Wien. Michael-Viktor Fischer, Geschäftsführer von Smatrics, Anbieter von 450 Öffentlichen Ladepunkten, über das Ende von Diesel und Benziner, Europas Handelskrieg mit China und die düstere Zukunft der europäischen Autoindustrie.
"Wiener Zeitung:" Herr Fischer, das Interesse an Elektro-Autos ist groß. Sind die neuen Modelle aber auch konkurrenzfähig zu Diesel und Benziner?
Michael-Viktor Fischer: Die Marktsituation ist sehr vielversprechend. Jetzt kommen die bezahlbaren E-Autos mit Reichweiten wie ein Tesla. Darunter Hyundai Kona, Kia Niro mit 35.000 Euro Verkaufspreis. Sie haben eine reale Reichweite von 400 Kilometern, im Sparmodus sind es sogar 640 Kilometer. Das ist ungefähr die Hälfte der Strecke, die ein vollgetankter Diesel oder Benziner zurücklegen kann. In zwei bis drei Jahren werden E-Autos eine reale Reichweite von 500 bis 600 Kilometer haben. Das ist dann schon massentauglich. Der Volvo meines Vaters in den 80ern hat auch nicht weiter fahren können.
Im Vergleich zum heutigen Verbrenner muss man aber dann noch immer öfters laden.
E-Mobilität hat ein anderes Nutzungsverhalten als Verbrenner. Man lädt täglich nebenbei, in der Firma, beim Einkaufen, zuhause, auch wenn die Batterie noch nicht leer ist. Menschen legen pro Tag durchschnittlich 34 Kilometer mit ihrem Auto zurück, diese 34 Kilometer sind längstens in einer Stunde wieder voll, auch wenn man langsam lädt. Beim E-Auto gilt: Immer wenn es parkt, dann ladet es. 70 bis 80 Prozent der Ladungen passieren daher zu Hause oder am Arbeitsplatz.

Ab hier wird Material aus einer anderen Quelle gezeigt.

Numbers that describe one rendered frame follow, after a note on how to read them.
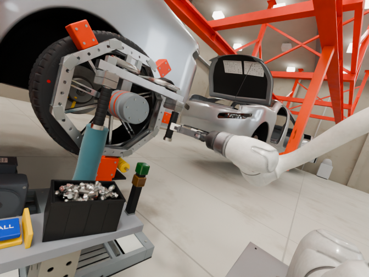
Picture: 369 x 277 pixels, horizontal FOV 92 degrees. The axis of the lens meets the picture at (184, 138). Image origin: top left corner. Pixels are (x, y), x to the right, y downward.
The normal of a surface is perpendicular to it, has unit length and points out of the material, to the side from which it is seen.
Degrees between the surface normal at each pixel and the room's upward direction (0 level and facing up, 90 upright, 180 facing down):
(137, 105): 90
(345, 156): 90
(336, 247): 41
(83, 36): 90
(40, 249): 0
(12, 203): 90
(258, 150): 66
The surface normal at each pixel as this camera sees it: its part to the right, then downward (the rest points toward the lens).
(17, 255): 0.29, -0.95
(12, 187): 0.75, -0.10
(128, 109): 0.69, 0.29
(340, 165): -0.57, -0.10

Sieht man sich die Neuzulassungen an, ist das E-Auto nachwievor ein Ladenhüter.
Weil die Autobranche im Moment noch zurückhaltend ist. Sie verliert mit jedem verkauften E-Auto Geld. Das führt dazu, dass jeder Hersteller nur ein Modell am Markt anbietet.
Warum verliert die Branche mit verkauften E-Autos Geld?

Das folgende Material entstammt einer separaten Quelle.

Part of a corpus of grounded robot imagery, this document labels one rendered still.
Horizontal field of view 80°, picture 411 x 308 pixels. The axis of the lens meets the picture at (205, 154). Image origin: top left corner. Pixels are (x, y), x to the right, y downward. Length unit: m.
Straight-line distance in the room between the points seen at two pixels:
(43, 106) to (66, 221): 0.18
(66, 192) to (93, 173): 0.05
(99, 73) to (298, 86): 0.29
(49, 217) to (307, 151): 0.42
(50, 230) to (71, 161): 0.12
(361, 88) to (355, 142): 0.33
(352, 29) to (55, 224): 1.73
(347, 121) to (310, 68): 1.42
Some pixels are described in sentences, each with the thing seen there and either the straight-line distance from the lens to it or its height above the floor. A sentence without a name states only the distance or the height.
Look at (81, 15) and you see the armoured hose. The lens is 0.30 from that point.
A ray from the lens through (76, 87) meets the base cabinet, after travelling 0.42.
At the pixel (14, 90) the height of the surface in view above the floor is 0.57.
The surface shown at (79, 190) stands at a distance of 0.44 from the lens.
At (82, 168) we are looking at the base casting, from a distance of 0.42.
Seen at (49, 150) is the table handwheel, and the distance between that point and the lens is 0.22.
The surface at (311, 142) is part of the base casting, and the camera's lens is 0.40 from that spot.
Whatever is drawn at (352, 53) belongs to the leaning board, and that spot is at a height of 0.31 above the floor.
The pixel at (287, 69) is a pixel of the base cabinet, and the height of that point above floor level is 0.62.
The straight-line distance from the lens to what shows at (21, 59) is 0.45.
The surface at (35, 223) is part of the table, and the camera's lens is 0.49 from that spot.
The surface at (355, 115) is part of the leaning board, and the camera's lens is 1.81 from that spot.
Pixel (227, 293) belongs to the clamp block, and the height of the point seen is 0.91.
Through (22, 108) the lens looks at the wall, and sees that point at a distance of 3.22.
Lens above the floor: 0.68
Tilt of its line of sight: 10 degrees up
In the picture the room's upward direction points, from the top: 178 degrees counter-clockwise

Die Hersteller produzieren noch sehr wenige Autos. Dadurch haben sie keine Fixkostendegression, dadurch verlieren sie Geld, und weil sie Geld verlieren, produzieren sie wenig Autos. Das ist ein Kreislauf. Das ist am Anfang mit Innovationen aber immer so.
2021 wird es für die Autobranche ernst, dann darf der durchschnittliche CO2-Flottenausstoß nicht über 95 Gramm liegen - rund 3,8 Liter Durchschnittsverbrauch. Schaffen die Hersteller ihre Ziele nicht drohen milliardenschwere Strafzahlungen. Derzeit liegen viele Hersteller aber noch weit über diesem Grenzwert.
Das Match geht 2021 los, wir sind jetzt in der Trainingsphase. Da zählt es nicht, ob man die Trainingsbestzeit hat. Man bietet nur ein Auto an, um sich zu positionieren, um Prozesse zu implementieren, damit der Kunde in den Showroom kommt. Aber eines ist klar: Wer nicht trainiert, wird 2021 keine Chance haben.